# $\Omega$ and $B$ as adjoints between symmetric monoidal $(\infty,n)$- and $(\infty,n-1)$-categories

Given a symmetric monoidal $(\infty,n)$-category $\mathcal{D}$, one obtains a symmetric monoidal $(\infty,n-1)$-category $\Omega \mathcal{D}$ by taking $\Omega \mathcal{D}= End_{\mathcal{D}}(1_{\mathcal{D}})$, where $1_{\mathcal{D}}$ is the unit object of $D$. Conversely, given a symmetric monoidal $(\infty,n-1)$-category $\mathcal{C}$, one obtains a symmetric monoidal $(\infty,n)$-category $B \mathcal{C}$ by defining $B \mathcal{C}$ to be the $(\infty,n)$-category with a single object with $\mathcal{C}$ as category of morphisms.

How are $\Omega$ and $B$ related? Clearly $\Omega B\mathcal{C}$ is again $C$ and $B\Omega\mathcal{D}$ is the full monoidal subcategory of $\mathcal{D}$ generated by the object $1_{\mathcal{D}}$. But maybe there is more: in a recent discussion on this subject with Alessandro Valentino we came to conjecturing that, mimicing what happens between topological monoids and (pointed) topological spaces (see, e.g. http://arxiv.org/abs/1203.4978), $\Omega$ and $B$ should be adjoint in a suitable sense. More precisely we expect one should have

$$Fun^{\otimes}(B\mathcal{C},\mathcal{D}) \cong Fun^{\otimes}(\mathcal{C},\Omega\mathcal{D})$$

where $Fun^{\otimes}$ stands for symmetric monoidal functors''. But we have so far been unable to prove (or disprove) such a statement nor to locate it in the literature.

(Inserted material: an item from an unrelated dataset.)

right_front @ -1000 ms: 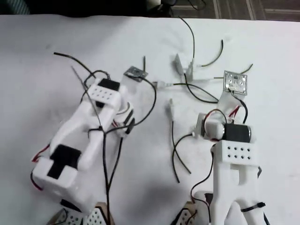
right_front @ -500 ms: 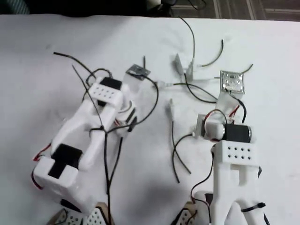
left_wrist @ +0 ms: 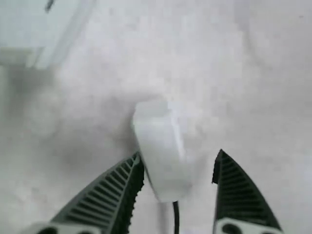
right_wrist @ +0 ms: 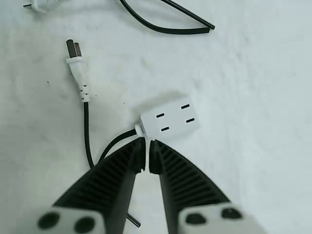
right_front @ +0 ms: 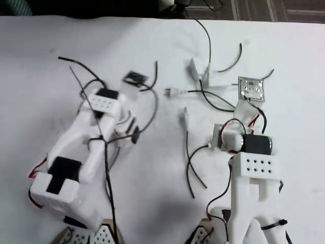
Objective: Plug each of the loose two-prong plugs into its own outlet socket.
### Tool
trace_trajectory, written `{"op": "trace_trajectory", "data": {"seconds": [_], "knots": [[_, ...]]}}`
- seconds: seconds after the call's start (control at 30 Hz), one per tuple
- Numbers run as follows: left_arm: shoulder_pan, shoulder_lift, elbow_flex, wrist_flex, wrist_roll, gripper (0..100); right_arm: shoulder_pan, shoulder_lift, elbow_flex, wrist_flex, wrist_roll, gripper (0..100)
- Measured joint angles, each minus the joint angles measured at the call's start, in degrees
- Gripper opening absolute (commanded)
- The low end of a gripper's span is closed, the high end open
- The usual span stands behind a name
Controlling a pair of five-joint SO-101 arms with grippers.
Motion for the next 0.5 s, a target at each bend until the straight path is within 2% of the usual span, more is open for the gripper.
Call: {"op": "trace_trajectory", "data": {"seconds": [0.2, 0.5], "knots": [[-6.42, 2.73, -0.79, 2.29, -4.31, 24, 0.0, 0.0, 0.0, 0.0, 0.0, 1.9], [-7.38, 3.08, -9.23, 10.9, -4.66, 24, -0.09, 0.0, 0.18, 0.0, 0.0, 1.9]]}}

Any suggestion in either direction will be appreciated :)

• Maybe a good starting point should be trying to $\infty$-ize J. Baez "Categorification"! arxiv.org/abs/math/9802029 You (we?) should have a look. – Fosco Apr 19 '14 at 8:21

Yes, this seems to hold. By your description you have constructed maps: $$\eta: \mathcal{C} \cong \Omega B \mathcal{C}$$ $$\varepsilon: B \Omega \mathcal{D} \to D$$ To check that you get the kind of equivalence you want on functor categories, it suffices to show that the triangle identities hold up to equivalence.
One of these identities states, in words: The full monoidal subcategory of $1_\mathcal{D}$ in the full monoidal subcategory of $1_\mathcal{D}$ in $\mathcal{D}$ is the full monoidal subcategory of $1_\mathcal{D}$ in $\mathcal{D}$. This obviously holds in any reasonable theory where those words make sense.
The other one is equally clear. It says, essentially, that if $\mathcal{D}$ is of the form $B \mathcal{C}$, then the inclusion $\varepsilon$ is (equivalent to) the identity.